● WORK INSTRUCTIONS
Of the lines below, copy those that hold the word "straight".

● TASK INPUT
:::
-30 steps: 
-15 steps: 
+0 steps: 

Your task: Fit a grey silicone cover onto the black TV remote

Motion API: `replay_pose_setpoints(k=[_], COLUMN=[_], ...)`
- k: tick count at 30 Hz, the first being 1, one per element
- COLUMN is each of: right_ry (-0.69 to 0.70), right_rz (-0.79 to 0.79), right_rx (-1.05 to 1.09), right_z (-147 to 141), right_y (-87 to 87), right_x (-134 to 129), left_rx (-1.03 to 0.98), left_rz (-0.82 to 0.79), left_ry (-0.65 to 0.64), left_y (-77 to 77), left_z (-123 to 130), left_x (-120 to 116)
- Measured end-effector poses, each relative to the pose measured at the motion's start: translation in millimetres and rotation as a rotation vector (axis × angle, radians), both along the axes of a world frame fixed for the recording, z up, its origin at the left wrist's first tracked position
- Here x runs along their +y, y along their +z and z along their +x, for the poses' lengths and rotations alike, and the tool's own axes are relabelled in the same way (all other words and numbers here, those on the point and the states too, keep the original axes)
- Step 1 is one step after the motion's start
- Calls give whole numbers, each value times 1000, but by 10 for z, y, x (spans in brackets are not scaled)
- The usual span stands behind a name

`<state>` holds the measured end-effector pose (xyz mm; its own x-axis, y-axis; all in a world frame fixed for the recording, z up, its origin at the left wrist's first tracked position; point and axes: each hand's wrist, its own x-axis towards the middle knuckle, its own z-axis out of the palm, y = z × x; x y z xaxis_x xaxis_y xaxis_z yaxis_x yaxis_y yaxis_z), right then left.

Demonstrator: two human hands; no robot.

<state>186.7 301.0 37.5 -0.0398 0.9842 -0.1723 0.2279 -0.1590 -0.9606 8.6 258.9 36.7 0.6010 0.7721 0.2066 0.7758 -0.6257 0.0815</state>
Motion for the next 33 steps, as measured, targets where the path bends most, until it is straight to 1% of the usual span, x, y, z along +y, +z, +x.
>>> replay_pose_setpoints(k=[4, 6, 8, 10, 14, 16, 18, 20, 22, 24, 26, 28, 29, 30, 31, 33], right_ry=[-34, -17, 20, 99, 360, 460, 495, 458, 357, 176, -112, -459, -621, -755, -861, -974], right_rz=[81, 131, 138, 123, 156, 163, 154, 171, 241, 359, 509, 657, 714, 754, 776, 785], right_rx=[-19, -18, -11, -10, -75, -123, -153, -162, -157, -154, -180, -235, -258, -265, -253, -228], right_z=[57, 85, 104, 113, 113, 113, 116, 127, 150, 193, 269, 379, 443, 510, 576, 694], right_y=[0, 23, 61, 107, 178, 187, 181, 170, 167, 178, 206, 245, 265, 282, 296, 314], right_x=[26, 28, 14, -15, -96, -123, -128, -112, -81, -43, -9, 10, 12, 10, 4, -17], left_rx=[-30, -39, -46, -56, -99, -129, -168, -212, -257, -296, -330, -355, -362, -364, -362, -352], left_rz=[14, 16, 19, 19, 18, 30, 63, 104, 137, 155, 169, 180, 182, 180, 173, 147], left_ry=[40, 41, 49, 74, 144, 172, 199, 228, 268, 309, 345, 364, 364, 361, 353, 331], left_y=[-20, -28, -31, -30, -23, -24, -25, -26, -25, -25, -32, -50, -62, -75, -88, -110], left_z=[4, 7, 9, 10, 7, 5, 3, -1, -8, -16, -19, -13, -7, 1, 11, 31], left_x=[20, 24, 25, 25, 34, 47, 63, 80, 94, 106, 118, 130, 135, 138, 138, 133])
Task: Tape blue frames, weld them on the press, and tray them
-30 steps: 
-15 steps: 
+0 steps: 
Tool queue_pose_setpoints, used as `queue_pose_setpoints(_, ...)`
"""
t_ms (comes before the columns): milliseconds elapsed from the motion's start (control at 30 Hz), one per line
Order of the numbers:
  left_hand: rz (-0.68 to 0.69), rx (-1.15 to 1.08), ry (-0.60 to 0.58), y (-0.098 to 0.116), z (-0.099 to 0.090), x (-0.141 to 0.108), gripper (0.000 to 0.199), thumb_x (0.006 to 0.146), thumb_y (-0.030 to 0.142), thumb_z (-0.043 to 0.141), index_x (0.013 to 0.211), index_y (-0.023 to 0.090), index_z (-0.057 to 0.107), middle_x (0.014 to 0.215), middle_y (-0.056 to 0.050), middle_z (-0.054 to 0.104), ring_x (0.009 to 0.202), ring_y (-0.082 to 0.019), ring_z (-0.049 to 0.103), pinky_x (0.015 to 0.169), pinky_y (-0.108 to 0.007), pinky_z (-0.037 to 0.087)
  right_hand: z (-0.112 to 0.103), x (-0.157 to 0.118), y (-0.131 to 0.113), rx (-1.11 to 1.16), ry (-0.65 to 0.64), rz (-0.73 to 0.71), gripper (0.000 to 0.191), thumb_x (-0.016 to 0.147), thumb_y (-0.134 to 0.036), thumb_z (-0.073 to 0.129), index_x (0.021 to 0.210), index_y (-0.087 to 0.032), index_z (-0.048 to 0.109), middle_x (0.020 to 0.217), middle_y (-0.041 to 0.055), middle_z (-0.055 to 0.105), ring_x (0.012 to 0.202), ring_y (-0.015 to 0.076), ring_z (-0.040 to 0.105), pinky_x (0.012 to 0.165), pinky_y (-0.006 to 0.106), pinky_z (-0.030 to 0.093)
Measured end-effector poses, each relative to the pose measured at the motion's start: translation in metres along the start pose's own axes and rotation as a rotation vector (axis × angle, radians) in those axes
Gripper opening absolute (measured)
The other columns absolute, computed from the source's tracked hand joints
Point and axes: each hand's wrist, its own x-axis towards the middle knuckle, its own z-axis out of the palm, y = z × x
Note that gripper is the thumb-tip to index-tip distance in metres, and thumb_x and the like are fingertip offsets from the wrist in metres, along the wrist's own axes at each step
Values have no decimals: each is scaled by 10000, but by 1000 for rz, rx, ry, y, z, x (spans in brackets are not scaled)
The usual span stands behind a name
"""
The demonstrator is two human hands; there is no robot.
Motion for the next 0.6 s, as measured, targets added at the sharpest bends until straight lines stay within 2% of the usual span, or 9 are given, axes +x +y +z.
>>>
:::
● RESPONSE AREA
Motion for the next 33 steps, as measured, targets where the path bends most, until it is straight to 1% of the usual span, x, y, z along +y, +z, +x.
Motion for the next 0.6 s, as measured, targets added at the sharpest bends until straight lines stay within 2% of the usual span, or 9 are given, axes +x +y +z.

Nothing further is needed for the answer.